Голубыми – это точно, вот только их "невинность" теперь вызывает у меня сомнения.
Очень глубокие.

Оборачиваюсь, чтобы проверить детей, и замечаю невдалеке Булата Артаева, владельца компании, которую сейчас консультирую. На этой неделе я поеду с ними на переговоры с китайцами. Булат вдовец, тоже живёт в нашем районе, только редко бывает на праздниках и вечеринках.

Он стоит рядом с батутом и смотрит на Адель. Так пристально, что не замечает, как его сын съезжает с горки и с хохотом врезается в его ноги.

Снова смотрю на Адель, пытаюсь представить, какой её видит одинокий мужчина в расцвете лет. Голубоглазая блондинка с длинными волосами, красивая, молодая, с роскошными формами…

Неудивительно, что Булата пригвоздило к месту, когда он её увидел.

Раздаётся детский плач, и я безошибочно узнаю голос дочки. Она с кем-то столкнулась на горке и теперь обиженно потирает нос. Спешу к ней на помощь, краем глаза замечая, как Булат, не теряя времени, тотчас направляется к Адель. Та смотрит на него с приглашающей улыбкой.
Сажусь на краю батута с дочкой на руках. Глажу её по голове, успокаиваю. Ничего страшного не случилось, розовая кнопочка носа в порядке. Ещё минута – и Саша снова кинется на горку.
А я пока наблюдаю за Булатом и Адель. Он полностью погружён в их разговор. Склоняется к ней, словно готов схватить её в охапку, утащить в пещеру и запереть там навсегда. Адель улыбается, флиртует. Сомневаюсь, что они обсуждают её карьеру.
Да и зачем ей карьера, если она заинтересовала Булата Артаева? Если выйдет за него замуж, ей ни в чём не будет отказа, уж точно не придётся работать.

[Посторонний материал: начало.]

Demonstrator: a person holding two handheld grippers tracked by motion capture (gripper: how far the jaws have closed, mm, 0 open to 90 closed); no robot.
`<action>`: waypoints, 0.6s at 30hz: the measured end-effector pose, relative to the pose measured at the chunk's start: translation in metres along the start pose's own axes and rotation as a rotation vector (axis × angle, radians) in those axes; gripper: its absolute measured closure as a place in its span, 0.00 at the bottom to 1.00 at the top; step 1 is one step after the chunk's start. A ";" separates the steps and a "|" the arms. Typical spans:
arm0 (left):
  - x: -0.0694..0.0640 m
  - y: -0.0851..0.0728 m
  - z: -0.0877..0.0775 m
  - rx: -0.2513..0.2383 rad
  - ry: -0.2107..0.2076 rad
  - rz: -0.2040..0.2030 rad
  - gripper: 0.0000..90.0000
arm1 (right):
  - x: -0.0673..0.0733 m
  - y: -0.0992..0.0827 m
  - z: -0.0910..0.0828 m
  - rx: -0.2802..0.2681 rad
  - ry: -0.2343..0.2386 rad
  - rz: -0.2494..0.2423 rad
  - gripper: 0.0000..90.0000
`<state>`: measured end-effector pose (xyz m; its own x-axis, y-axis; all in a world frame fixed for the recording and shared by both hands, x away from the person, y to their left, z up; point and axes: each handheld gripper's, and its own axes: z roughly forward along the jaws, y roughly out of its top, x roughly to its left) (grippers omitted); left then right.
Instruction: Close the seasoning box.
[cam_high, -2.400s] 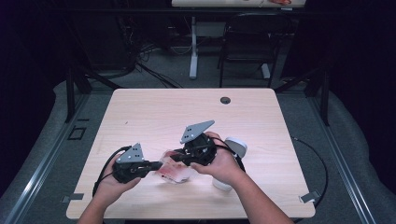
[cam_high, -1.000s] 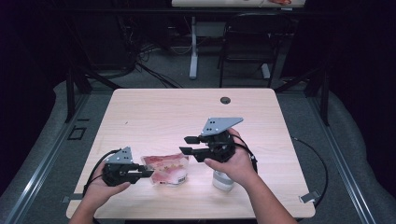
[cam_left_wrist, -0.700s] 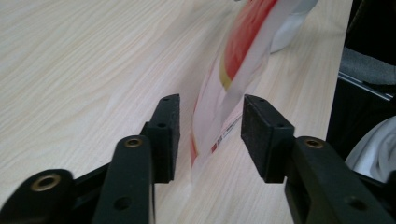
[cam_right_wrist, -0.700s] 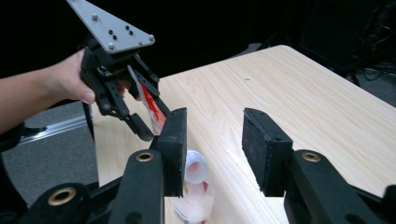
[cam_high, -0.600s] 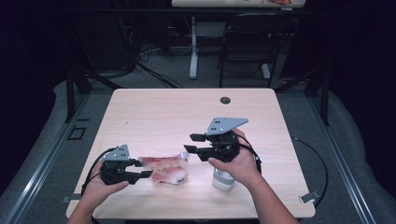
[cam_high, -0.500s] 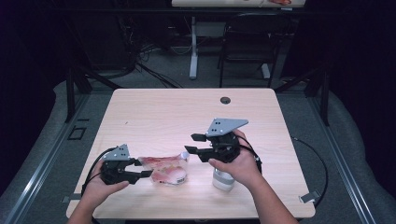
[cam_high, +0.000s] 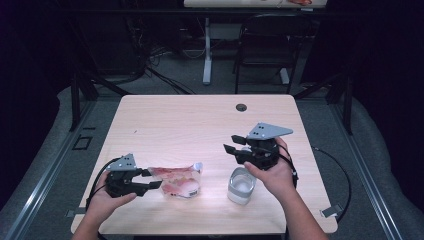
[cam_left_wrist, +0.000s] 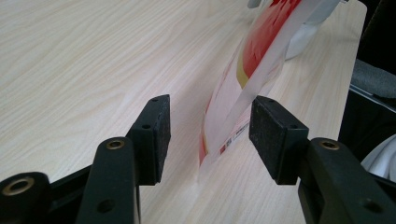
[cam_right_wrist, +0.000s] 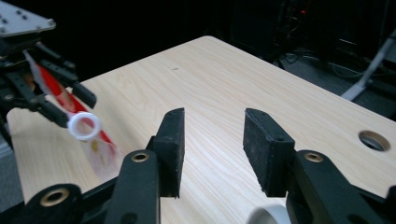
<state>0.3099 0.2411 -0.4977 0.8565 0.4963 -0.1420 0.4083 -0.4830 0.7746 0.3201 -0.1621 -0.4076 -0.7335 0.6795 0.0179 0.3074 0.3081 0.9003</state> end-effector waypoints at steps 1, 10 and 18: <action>0.000 0.000 0.000 0.000 0.002 0.000 0.54 | -0.003 -0.002 -0.002 -0.004 -0.008 0.011 0.69; 0.001 -0.002 -0.003 -0.006 0.003 -0.016 0.54 | -0.024 -0.019 -0.016 0.007 -0.092 0.066 0.91; 0.002 -0.003 -0.002 -0.002 0.010 -0.027 0.54 | -0.040 -0.038 -0.021 0.015 -0.148 0.135 0.96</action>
<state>0.3094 0.2451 -0.4993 0.8419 0.5165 -0.1564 0.4304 -0.4678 0.7720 0.3250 -0.2145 -0.4335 -0.5884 0.8053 0.0728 0.4066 0.2168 0.8875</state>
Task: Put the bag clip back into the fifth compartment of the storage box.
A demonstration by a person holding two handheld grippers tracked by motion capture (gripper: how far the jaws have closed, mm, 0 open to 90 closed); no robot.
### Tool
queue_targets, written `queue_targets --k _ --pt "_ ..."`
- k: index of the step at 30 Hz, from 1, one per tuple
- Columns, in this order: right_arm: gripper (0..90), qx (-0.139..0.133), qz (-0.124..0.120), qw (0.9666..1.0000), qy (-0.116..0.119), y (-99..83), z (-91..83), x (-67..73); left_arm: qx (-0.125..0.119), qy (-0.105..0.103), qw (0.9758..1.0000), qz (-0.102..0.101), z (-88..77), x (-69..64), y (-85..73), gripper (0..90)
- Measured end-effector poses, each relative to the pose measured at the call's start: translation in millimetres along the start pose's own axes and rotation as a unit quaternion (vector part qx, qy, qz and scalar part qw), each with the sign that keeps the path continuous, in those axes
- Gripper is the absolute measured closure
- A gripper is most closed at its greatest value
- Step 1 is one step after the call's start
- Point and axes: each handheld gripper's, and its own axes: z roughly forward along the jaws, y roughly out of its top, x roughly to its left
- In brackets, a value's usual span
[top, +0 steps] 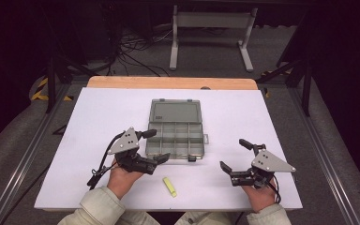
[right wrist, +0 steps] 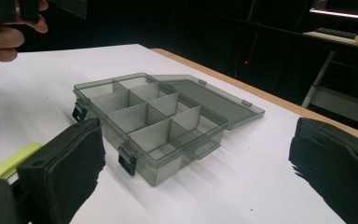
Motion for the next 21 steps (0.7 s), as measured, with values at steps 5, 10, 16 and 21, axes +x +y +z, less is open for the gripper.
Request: queue_targets --k 5,10,16,21 --pt "3.4 0.000 -0.001 1.0000 0.001 0.0 -0.1 0.2 0.046 -0.003 0.9989 -0.006 1.4 -1.9 3.7 26.1" --pt "3.5 0.003 0.000 1.0000 0.001 -0.2 0.4 0.1 0.096 -0.031 0.9948 -0.015 6.9 -1.0 4.1 56.3" --pt "3.7 0.003 0.000 1.0000 0.001 -0.3 0.5 0.3 0.132 -0.049 0.9900 -0.012 14.8 -1.6 2.2 79.8" --pt "3.7 0.003 0.000 1.0000 0.001 -0.2 0.5 0.3 0.161 -0.056 0.9854 -0.003 21.3 -2.4 2.7 89.8"
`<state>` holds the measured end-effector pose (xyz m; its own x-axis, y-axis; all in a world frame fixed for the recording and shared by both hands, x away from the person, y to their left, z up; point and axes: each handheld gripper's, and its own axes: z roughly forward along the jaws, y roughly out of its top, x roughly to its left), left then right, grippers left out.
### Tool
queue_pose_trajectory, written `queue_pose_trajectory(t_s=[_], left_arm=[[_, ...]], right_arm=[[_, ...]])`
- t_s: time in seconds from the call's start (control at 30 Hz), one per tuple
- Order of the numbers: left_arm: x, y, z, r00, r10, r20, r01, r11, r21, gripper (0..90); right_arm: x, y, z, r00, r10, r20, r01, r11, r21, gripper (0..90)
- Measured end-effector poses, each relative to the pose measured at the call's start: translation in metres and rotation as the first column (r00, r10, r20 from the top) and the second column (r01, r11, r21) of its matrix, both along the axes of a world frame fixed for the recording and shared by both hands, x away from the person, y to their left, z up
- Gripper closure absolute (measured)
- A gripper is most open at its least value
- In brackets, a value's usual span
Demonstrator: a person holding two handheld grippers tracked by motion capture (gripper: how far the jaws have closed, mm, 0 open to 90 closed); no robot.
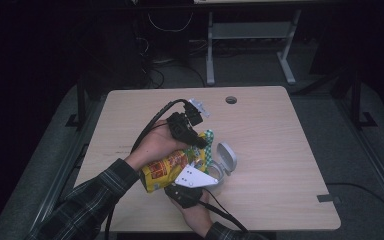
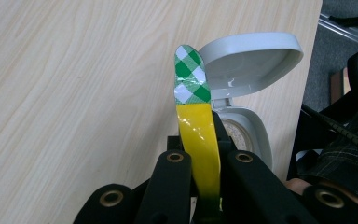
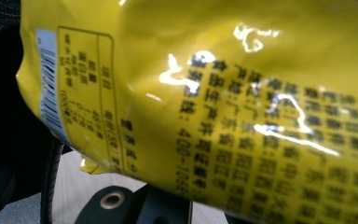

Мысленно посмеиваюсь. Веду взглядом по остальным гостям и замираю.

Невдалеке стоит Ян. Он тоже смотрит на Булата и Адель. Его лицо перекошено, в глазах такой огонь, которого я не видела уже давно. Ненавидящий, убийственный.

Только непонятно, на кого из двоих направлена эта ненависть, и чем она вызвана.

15. 14 Ян

Мой дед изменял направо и налево, не особенно утруждая себя скрытностью.

Бабка терпеть его не могла, но по каким-то своим причинам продолжала с ним жить — из страха или из чувства долга, а может, просто потому, что так было принято. После его смерти она словно освободилась, но озлобленность осталась. Бабка пыталась внушить моей матери презрение ко всем мужчинам без разбора, однако на мать это не подействовало: она рано вышла замуж, из упрямства пытаясь доказать, что у неё будет по-другому.

Родила четырёх дочерей, и вроде всё шло хорошо, но через несколько лет обнаружила, что муж ей изменяет — как по наследству. Не раздумывая, выгнала его и, раненая и разочарованная, начала собственную кампанию по воспитанию у дочерей презрения к мужчинам. Бабка ей помогла.

После развода мать узнала, что снова беременна — мной.

Я родился в гнезде шести мужененавистниц. Рос в атмосфере, где слово «мужчина» звучало почти как оскорбление, где моя половина природы считалась чем-то заведомо испорченным.

Довольно рано я понял, что женщины могут быть жестокими — не в абстрактной форме, а вполне конкретно: по отношению к маленькому ребёнку, к первокласснику, к подростку. Они считали меня ошибкой в системе. Я был напоминанием о том, кого они ненавидели, невольным представителем тех, кого надо наказать.

Будучи наивным и глупым, поначалу я пытался заслужить хотя бы крупицу тепла. Помню, как года в четыре я обнял мать и пообещал ей, что никогда не стану таким, как другие мужчины, и что всегда буду её любить, ведь она самая добрая и красивая. Я искренне верил, что это растопит лёд. Но она наорала на меня и оттолкнула. Сказала, что все мужики — лжецы, и не стоит верить даже таким, как я.